Das Recht auf adäquate Ernährung ist ein verbrieftes Menschenrecht. Die Ursachen des Hungers sind komplex: Die subventionierten Nahrungsmittelexporte aus dem Norden in den Süden zerstören seit Jahrzehnten die Chancen der Kleinbäuerinnen und Kleinbauern in Entwicklungsländern. Von fairen Handelsbeziehungen sind wir weit entfernt. Der "freie" Markt, die mächtigen transnationalen Konzerne brechen in die Landwirtschaft der Entwicklungsländer ein und nehmen, neben ökologischen Zerstörungen, auch die Gefährdung der Ernährungssicherheit in Kauf.

Zudem entzieht die zunehmende Spekulation mit Grundnahrungsmitteln und mit landwirtschaftlichem Grund und Boden mit einem Mausklick am Computer in Sekunden mehreren Millionen Menschen die Lebensgrundlage. Dazu kommt, dass die industrielle Produktion von landwirtschaftlichen Gütern nicht einfach übertragbar ist. An ihrer Stelle braucht es sozial und ökologisch verträgliche, regional eingebundene Anbau- und Lebensweisen.

Was wird geschehen, wenn es uns vielleicht morgen besser geht als heute, aber den armen Ländern schlechter als gestern? Im Jahr 2020 werden in Afrika voraussichtlich rund 1,5 Milliarden Menschen hungern. Hunger lässt Menschen gegen ihre Regierungen aufstehen, Hunger trägt zu instabilen politischen Verhältnissen bei. Entwicklungspolitik ist Friedenspolitik mit anderen Mitteln.

Die Menschen in den Entwicklungsländern brauchen Unterstützung. Leider ist Österreich gerade dabei, die Mittel für die Entwicklungszusammenarbeit zusammenzustreichen. Der Beitrag der österreichischen Regierung war ja noch nie wirklich ausreichend, die vereinbarten 0,7 Prozent des BIP blieben ein Lippenbekenntnis, real sind es derzeit 0,32 Prozent. Und es werden in den kommenden Jahren kontinuierlich weniger werden. So hat es die Bundesregierung beschlossen.

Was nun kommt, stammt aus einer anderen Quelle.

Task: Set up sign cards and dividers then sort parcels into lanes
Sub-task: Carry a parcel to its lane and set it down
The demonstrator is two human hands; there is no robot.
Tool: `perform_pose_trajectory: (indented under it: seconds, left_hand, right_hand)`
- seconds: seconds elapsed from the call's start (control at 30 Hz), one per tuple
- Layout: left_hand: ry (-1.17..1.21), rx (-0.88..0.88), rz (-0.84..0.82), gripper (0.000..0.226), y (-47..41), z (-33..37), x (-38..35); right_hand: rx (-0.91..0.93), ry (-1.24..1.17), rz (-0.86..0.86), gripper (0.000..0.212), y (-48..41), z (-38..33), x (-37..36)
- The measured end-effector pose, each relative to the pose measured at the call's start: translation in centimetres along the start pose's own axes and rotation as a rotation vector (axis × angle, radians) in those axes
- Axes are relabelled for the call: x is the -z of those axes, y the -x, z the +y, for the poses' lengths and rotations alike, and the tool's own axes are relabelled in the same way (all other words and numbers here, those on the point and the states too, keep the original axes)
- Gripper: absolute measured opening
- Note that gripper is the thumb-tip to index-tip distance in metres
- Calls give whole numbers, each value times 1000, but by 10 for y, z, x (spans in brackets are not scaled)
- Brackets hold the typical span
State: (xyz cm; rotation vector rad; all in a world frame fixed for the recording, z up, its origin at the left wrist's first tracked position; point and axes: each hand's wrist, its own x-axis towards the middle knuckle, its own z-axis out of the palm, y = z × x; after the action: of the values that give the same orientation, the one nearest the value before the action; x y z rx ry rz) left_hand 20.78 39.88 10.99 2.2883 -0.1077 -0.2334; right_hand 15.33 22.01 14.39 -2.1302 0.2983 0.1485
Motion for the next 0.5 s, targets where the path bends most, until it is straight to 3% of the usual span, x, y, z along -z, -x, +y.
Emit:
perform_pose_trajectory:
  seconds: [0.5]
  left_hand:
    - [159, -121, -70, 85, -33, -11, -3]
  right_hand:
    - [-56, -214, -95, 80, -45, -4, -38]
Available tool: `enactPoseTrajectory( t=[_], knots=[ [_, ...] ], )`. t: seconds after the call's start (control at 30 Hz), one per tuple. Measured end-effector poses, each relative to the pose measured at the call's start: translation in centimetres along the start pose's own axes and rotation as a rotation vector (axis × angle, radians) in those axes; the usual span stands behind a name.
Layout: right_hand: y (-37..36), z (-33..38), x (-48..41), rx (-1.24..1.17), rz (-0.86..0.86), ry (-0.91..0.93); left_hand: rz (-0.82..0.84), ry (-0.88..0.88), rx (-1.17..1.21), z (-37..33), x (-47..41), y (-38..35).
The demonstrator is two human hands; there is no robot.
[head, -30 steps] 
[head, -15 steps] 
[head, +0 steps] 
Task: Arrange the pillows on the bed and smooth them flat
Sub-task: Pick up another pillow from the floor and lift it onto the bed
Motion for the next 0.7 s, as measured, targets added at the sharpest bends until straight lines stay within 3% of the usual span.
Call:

Die evangelische Kirche leistet Entwicklungshilfe. Viele Österreicherinnen und Österreicher unterstützen sie dabei, wenn sie für "Brot für die Welt" spenden. Dafür sind ihnen die Brüder und Schwestern im Süden dankbar. Weder die Kirche noch die privaten Spenderinnen und Spender können vollständig die Verantwortung übernehmen, die der österreichische Staat trägt. Hunger zu stillen ist eine moralische Verpflichtung. Nehmen wir sie wahr.

*Der 16. Oktober wurde 1979 ausgewählt, weil am 16. Oktober 1945 die Ernährungs- und Landwirtschaftsorganisation FAO gegründet wurde.